= Melbourne tram classification =

Naming system for Melbourne tram types

Melbourne's tram classification system is based on an alphanumeric combination of a primary letter for an individual vehicle type or class, with a system of prefixes and suffixes to indicate specific vehicle attributes, versions, or iterations.

== History ==
The current classification system was introduced in 1923 by Tom Percival Strickland, the Chief Engineer of the Melbourne & Metropolitan Tramways Board (M&MTB) based on his experience having previously worked on the original Sydney electric tramway network, which also used an alphanumeric tram classification schema.

With the recent unification of different council and privately-operated trams into the new M&MTB, Strickland assigned a letter-based classification to each distinct design of tram. The order of assignment was determined by the total fleet size of the original operator; and largely reflecting the sequence in which each different type of tramcar was introduced between 1906 and 1920.
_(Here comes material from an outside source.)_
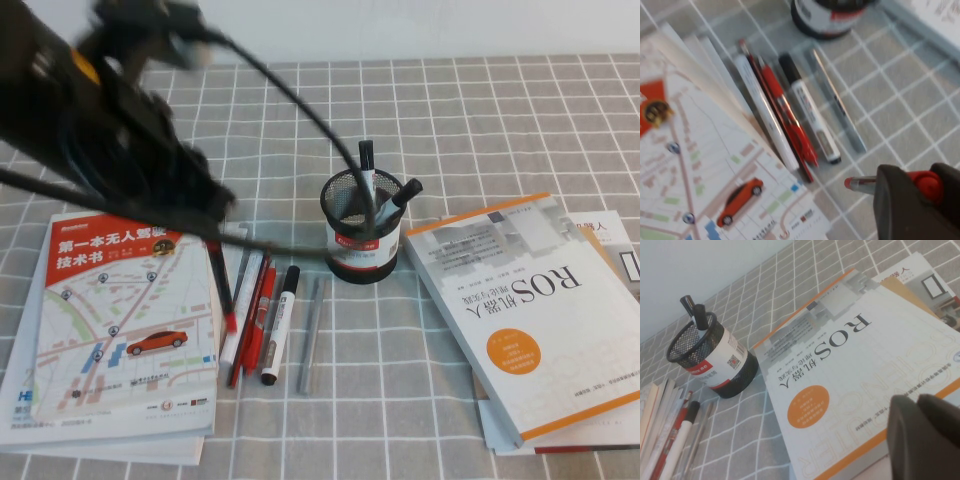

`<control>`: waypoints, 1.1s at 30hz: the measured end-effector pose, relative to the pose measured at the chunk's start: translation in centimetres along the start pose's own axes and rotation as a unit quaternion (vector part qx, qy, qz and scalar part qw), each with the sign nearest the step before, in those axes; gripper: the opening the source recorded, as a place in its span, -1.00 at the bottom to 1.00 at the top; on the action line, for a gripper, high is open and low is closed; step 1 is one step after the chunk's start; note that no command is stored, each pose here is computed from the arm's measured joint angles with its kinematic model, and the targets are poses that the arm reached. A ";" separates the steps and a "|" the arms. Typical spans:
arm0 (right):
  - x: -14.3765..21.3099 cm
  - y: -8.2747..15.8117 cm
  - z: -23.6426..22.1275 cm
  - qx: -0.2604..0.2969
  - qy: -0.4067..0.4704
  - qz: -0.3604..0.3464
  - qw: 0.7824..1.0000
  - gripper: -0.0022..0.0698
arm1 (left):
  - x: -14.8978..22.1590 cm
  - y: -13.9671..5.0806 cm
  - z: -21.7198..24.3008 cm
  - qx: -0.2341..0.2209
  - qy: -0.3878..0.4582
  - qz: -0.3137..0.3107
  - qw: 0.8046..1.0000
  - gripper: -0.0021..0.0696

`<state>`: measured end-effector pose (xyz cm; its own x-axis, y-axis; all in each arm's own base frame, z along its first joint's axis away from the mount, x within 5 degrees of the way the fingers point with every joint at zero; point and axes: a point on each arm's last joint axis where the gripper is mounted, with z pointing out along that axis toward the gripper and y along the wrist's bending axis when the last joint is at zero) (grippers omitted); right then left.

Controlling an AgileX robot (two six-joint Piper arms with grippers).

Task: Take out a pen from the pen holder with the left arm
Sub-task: 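Take a marker out of the pen holder and lay it on the table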

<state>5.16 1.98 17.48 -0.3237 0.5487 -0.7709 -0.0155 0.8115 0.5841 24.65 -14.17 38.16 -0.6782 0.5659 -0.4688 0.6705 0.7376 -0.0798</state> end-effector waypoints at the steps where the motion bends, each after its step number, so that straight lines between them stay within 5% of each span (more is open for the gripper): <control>1: 0.0 0.0 0.0 0.000 0.000 0.000 1.000 -0.97 | 0.2 -0.2 0.8 0.003 0.013 0.003 1.000 -0.73; 17: 0.0 0.0 0.0 0.000 0.000 0.000 1.000 -0.97 | 1.2 1.1 11.8 0.030 0.167 -0.021 0.985 -0.73; 33: 0.0 0.0 0.0 0.000 0.000 0.000 1.000 -0.97 | -1.2 3.5 17.2 -0.048 0.055 -0.075 0.995 -0.73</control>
<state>5.16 1.98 17.48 -0.3237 0.5487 -0.7709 -0.0155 0.8115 0.5841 33.01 -18.56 23.34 -0.8009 0.4794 -0.3588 0.5309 0.8456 -0.0553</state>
While this broadly followed an alphabetical order and most letters between A and T were assigned, it was not a strict requirement; the letter 'I' was not used, possibly to avoid confusion with the numeral 1 in written records.

=== Simplification ===
Following modifications to further standardise the fleet, and aid maintenance and spare parts inventory, the classification system was simplified in 1928 (or possibly earlier) to use fewer classes and recognise the common electrical traction and braking equipment being retrofitted to vehicles of similar outline. This included:

- All the drop-end combination trams of the B, H, J, M, and S classes being added to A class;
- The straight sill combination classes F, K, Q, and R, being added to G class;
- Drop-end-and-centre Maximum traction bogie combination classes D, E, N, and P, were added to C class.

=== Modern era ===
While Comeng had developed an iteration of the Z Class (with an internal designation of 'Z4 Class'), this was subsequently abandoned at the direction of the incoming Cain Labor government in 1982, who requested a contract variation to deliver twenty-eight single-unit trams of a revised design to be known as the A1 Class, and what would later become the two B1 Class articulated prototype trams. With the original A Class trams having long been retired, this reset the letter-based classifications which all subsequent modern trams have followed.
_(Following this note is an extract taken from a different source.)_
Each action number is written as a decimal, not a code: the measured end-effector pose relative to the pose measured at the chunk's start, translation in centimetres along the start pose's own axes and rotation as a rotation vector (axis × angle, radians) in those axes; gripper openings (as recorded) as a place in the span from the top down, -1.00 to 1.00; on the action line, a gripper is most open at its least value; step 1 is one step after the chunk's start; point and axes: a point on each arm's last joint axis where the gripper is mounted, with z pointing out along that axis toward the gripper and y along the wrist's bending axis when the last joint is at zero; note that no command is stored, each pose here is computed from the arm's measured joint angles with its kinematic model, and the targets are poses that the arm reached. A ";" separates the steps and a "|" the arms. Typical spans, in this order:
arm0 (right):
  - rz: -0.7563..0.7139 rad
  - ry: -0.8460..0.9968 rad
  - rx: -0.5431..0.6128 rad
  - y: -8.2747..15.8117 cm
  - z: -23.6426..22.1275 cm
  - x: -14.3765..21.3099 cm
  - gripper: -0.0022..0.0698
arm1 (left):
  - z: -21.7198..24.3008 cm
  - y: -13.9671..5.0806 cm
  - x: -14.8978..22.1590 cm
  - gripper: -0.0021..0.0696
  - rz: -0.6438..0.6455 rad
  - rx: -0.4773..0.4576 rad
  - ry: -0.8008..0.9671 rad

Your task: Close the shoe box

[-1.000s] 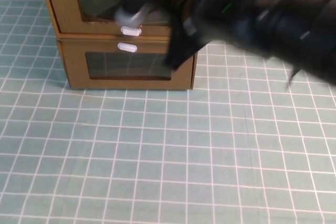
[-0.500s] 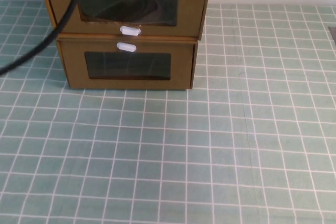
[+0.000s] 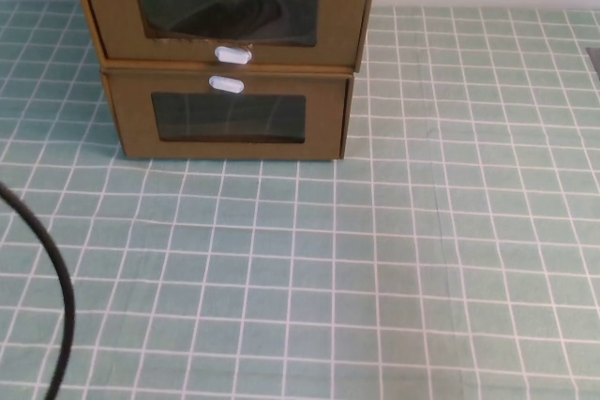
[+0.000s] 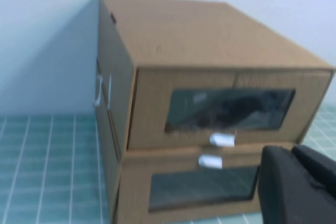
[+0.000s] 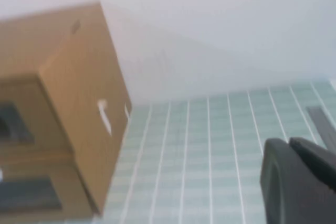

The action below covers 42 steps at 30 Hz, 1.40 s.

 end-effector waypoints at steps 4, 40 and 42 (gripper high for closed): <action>-0.070 0.067 0.015 -0.5 -2.6 3.6 0.98 | -0.7 0.0 3.0 0.96 -0.030 0.001 0.030; -0.162 0.157 0.053 -1.6 -5.2 8.7 0.98 | -1.9 0.1 5.1 0.96 -0.201 -0.002 -0.068; -0.162 0.157 0.053 -1.6 -5.2 8.7 0.98 | -3.0 0.1 5.9 0.96 -0.134 -0.022 -0.096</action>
== Prefixes and suffixes ==
As the standard types were modified or iterated, variations on a design were given extra letters or incremental numerals before and after the main class letter, to indicate particular features, individual vehicle upgrades, or where a design had been improved.

=== Prefixes ===
S - used to indicate trams of a particular class that had been upgraded from canvas blinds and drop bars to sliding doors - including the SW2, SW5, and SW6 classes.
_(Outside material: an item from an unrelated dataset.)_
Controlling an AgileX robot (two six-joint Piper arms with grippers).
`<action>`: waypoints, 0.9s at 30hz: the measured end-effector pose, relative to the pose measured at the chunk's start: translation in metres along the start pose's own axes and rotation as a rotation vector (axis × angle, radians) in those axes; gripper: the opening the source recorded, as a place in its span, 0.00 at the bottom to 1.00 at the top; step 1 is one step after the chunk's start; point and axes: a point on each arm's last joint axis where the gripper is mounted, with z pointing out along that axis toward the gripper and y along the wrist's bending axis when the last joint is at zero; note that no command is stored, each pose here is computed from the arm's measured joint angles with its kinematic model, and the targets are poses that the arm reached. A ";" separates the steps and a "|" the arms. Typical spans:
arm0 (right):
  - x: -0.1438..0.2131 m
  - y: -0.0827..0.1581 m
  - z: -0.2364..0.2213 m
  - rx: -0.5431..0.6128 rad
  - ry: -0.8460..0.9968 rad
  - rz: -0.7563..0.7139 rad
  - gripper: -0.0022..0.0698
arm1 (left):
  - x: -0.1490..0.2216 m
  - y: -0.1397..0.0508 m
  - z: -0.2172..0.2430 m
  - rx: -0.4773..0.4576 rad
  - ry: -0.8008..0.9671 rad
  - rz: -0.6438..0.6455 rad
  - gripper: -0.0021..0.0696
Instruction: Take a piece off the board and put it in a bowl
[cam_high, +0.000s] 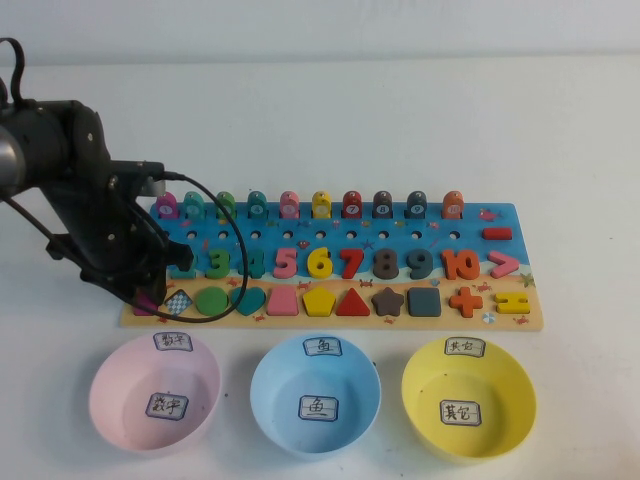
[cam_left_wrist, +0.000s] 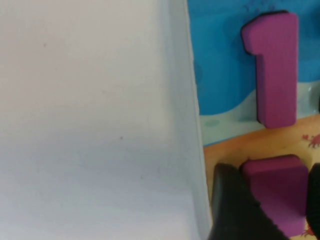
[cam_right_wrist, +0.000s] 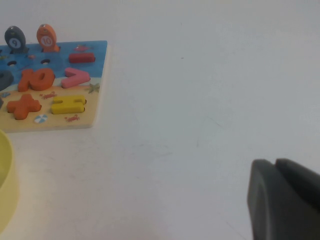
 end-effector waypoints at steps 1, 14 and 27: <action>0.000 0.000 0.000 0.000 0.000 0.000 0.01 | 0.000 0.000 0.000 -0.001 0.000 -0.001 0.39; 0.000 0.000 0.000 0.000 0.000 0.000 0.01 | 0.000 -0.004 0.000 -0.001 0.006 -0.013 0.29; 0.000 0.000 0.000 0.000 0.000 0.000 0.01 | -0.002 -0.009 -0.020 0.008 0.040 -0.016 0.29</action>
C - when used as a prefix, this denoted trams fitted with recycled traction and braking equipment recovered from former C Class trams. Only used on the CW5 Class.

=== Suffixes ===

==== Numerical ====
Numerical suffixes may be applied to a variant of a tram class in the following scenarios:

- When a current design is improved or iterated, and new vehicles are constructed (e.g. W to W1 and W1 to W2; Y to Y1, X1 to X2 Class)
- When an individual tram, or several trams in a class are upgraded or rebuilt to an improved configuration (e.g. Z to Z1 Class; W6/SW6/W7 to W8 Class)
- When two variants of a type-common tram design are planned to be delivered in the same timeframe (e.g. A1/A2, D1/D2, and G1/G2 classes)
If only one type of vehicle is planned to be introduced, a numerical suffix is not used for the initial vehicle design (e.g. Z Class and E Class) but may be added with later substantial upgrading or rebuild.

==== Alphabetical ====
Alphabetical suffixes have not been frequently used for tramcars in Melbourne, with the exception of the 'C' suffix used for one former Z Class tram (No. 5) briefly reclassified as the ZC Class after it received chopper-control equipment in a trial.

Works trams used for maintenance, internal transportation, and other support tasks have been numbered individually, with individual vehicles receiving either of an:

- 'A' suffix - used for works trams between 1927 and 1934, until the equivalent lower-numbered trams from the passenger fleet were retired or cascaded to other tram networks removing this conflict and this suffix was removed; or

- 'W' suffix - used for works trams to denote their non-passenger status after 1975, to avoid conflicts with the re-starting of tramcar numbering at 1 for Z Class trams.

=== Multiple letters ===
In the 1950s and 1970s, the two prototype vehicles constructed using imported PCC type traction and braking equipment in locally constructed bodies (No. 980 and No. 1041) were each identified as the PCC Class.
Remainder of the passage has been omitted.